Entries taken from a collection
• • •
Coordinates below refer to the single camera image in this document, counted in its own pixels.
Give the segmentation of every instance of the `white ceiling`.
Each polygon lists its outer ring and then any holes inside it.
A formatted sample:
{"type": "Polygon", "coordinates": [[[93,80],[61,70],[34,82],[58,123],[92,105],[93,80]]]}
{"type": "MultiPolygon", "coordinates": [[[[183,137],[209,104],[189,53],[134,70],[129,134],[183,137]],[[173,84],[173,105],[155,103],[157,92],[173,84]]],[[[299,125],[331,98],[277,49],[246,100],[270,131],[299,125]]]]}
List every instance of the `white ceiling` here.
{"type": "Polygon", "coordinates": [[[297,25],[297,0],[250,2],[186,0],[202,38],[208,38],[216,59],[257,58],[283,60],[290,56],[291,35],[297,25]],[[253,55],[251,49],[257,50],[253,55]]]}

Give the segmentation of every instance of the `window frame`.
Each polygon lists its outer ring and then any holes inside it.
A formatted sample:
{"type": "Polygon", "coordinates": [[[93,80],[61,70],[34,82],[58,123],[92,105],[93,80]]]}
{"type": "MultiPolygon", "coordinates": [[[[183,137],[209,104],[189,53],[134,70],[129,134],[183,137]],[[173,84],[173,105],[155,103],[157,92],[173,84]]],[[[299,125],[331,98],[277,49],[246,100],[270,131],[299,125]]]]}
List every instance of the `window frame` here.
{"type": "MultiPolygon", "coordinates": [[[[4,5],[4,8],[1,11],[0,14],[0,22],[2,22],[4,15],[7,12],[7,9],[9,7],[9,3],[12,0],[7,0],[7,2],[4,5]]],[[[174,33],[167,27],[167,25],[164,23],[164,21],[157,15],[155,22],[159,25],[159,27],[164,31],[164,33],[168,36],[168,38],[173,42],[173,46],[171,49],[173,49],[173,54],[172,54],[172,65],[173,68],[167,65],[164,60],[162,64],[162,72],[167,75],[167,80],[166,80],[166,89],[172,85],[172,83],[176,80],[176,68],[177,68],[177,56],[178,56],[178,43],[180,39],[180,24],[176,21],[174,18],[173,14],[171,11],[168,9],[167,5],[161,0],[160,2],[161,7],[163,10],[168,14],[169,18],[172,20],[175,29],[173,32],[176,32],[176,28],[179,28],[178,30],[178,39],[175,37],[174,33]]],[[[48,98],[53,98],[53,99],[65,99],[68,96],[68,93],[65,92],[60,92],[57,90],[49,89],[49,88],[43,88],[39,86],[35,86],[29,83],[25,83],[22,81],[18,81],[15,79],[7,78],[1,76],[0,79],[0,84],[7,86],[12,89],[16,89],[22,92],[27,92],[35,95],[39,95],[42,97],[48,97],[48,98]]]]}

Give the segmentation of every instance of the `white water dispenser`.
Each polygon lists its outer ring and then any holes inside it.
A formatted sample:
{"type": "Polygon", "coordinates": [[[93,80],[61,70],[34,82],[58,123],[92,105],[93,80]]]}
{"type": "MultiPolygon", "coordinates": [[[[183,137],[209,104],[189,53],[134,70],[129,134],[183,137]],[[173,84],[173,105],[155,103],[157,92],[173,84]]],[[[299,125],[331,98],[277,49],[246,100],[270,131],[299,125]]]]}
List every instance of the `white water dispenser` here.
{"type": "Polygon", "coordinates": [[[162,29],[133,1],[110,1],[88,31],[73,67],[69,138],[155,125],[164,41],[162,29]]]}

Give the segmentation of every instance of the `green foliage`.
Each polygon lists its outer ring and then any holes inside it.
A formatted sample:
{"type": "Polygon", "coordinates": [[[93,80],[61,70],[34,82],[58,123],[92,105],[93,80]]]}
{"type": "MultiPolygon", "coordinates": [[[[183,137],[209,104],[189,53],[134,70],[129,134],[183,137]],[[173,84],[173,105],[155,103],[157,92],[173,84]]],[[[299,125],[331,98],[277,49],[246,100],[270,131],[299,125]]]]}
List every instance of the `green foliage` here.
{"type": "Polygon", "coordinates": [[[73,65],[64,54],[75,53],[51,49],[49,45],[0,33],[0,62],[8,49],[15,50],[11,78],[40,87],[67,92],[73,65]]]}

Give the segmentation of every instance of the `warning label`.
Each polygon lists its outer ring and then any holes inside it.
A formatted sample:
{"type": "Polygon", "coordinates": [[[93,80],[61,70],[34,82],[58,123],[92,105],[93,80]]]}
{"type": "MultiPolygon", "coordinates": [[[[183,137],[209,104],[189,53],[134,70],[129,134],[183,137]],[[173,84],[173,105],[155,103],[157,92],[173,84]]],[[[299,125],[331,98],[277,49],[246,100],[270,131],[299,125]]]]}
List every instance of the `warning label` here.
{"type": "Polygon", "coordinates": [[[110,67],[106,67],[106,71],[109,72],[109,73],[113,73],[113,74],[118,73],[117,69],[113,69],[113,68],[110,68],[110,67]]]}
• • •
_PROBLEM STATEMENT_.
Transcribe all of the records exactly.

_WRITTEN REPLY_.
Coordinates below refer to the single camera image in this document, counted in its own pixels.
Give the segmentation of every instance of the `white ceiling`.
Each polygon lists its outer ring and then any holes inside it.
A formatted sample:
{"type": "Polygon", "coordinates": [[[93,80],[61,70],[34,82],[58,123],[92,105],[93,80]]]}
{"type": "MultiPolygon", "coordinates": [[[[183,137],[209,104],[189,53],[134,70],[129,134],[183,137]],[[173,84],[173,105],[155,103],[157,92],[173,84]]],[[[299,125],[331,98],[277,49],[246,100],[270,131],[299,125]]]]}
List every instance of the `white ceiling` here.
{"type": "Polygon", "coordinates": [[[297,25],[297,0],[250,2],[186,0],[202,38],[208,38],[216,59],[257,58],[283,60],[290,56],[291,35],[297,25]],[[253,55],[251,49],[257,50],[253,55]]]}

Give the segmentation of every instance of the `window frame`.
Each polygon lists its outer ring and then any holes inside it.
A formatted sample:
{"type": "Polygon", "coordinates": [[[93,80],[61,70],[34,82],[58,123],[92,105],[93,80]]]}
{"type": "MultiPolygon", "coordinates": [[[[183,137],[209,104],[189,53],[134,70],[129,134],[183,137]],[[173,84],[173,105],[155,103],[157,92],[173,84]]],[[[299,125],[331,98],[277,49],[246,100],[270,131],[299,125]]]]}
List every instance of the `window frame` here.
{"type": "MultiPolygon", "coordinates": [[[[4,5],[4,8],[1,11],[0,14],[0,22],[2,22],[4,15],[7,12],[7,9],[9,7],[9,3],[12,0],[7,0],[7,2],[4,5]]],[[[174,33],[167,27],[167,25],[164,23],[164,21],[157,15],[155,22],[159,25],[159,27],[164,31],[164,33],[168,36],[168,38],[173,42],[173,46],[171,49],[173,49],[173,54],[172,54],[172,65],[173,68],[167,65],[164,60],[162,64],[162,72],[167,75],[167,80],[166,80],[166,89],[172,85],[172,83],[176,80],[176,68],[177,68],[177,56],[178,56],[178,43],[180,39],[180,24],[176,21],[174,18],[173,14],[171,11],[168,9],[167,5],[161,0],[160,2],[161,7],[163,10],[168,14],[169,18],[172,20],[175,29],[173,32],[176,32],[176,28],[179,28],[178,30],[178,39],[175,37],[174,33]]],[[[48,98],[53,98],[53,99],[65,99],[68,96],[68,93],[65,92],[60,92],[57,90],[49,89],[49,88],[43,88],[39,86],[35,86],[29,83],[25,83],[22,81],[18,81],[15,79],[7,78],[1,76],[0,79],[0,84],[7,86],[12,89],[16,89],[22,92],[27,92],[35,95],[39,95],[42,97],[48,97],[48,98]]]]}

Give the segmentation of every instance of the `white water dispenser`.
Each polygon lists its outer ring and then any holes inside it.
A formatted sample:
{"type": "Polygon", "coordinates": [[[93,80],[61,70],[34,82],[58,123],[92,105],[93,80]]]}
{"type": "MultiPolygon", "coordinates": [[[[183,137],[209,104],[189,53],[134,70],[129,134],[183,137]],[[173,84],[173,105],[155,103],[157,92],[173,84]]],[[[299,125],[331,98],[277,49],[246,100],[270,131],[299,125]]]]}
List every instance of the `white water dispenser` here.
{"type": "Polygon", "coordinates": [[[162,29],[133,1],[110,1],[88,31],[73,67],[69,138],[155,125],[164,41],[162,29]]]}

Give the segmentation of every instance of the `green foliage`.
Each polygon lists its outer ring and then any holes inside it.
A formatted sample:
{"type": "Polygon", "coordinates": [[[93,80],[61,70],[34,82],[58,123],[92,105],[93,80]]]}
{"type": "MultiPolygon", "coordinates": [[[[183,137],[209,104],[189,53],[134,70],[129,134],[183,137]],[[173,84],[173,105],[155,103],[157,92],[173,84]]],[[[299,125],[331,98],[277,49],[246,100],[270,131],[299,125]]]]}
List every instance of the `green foliage` here.
{"type": "Polygon", "coordinates": [[[73,65],[64,54],[75,53],[51,49],[49,45],[0,33],[0,62],[8,49],[15,50],[11,78],[40,87],[67,92],[73,65]]]}

Give the segmentation of every instance of the `warning label`.
Each polygon lists its outer ring and then any holes inside it.
A formatted sample:
{"type": "Polygon", "coordinates": [[[93,80],[61,70],[34,82],[58,123],[92,105],[93,80]]]}
{"type": "MultiPolygon", "coordinates": [[[[183,137],[209,104],[189,53],[134,70],[129,134],[183,137]],[[173,84],[173,105],[155,103],[157,92],[173,84]]],[[[299,125],[331,98],[277,49],[246,100],[270,131],[299,125]]]]}
List every instance of the `warning label` here.
{"type": "Polygon", "coordinates": [[[110,67],[106,67],[106,71],[109,72],[109,73],[113,73],[113,74],[118,73],[117,69],[113,69],[113,68],[110,68],[110,67]]]}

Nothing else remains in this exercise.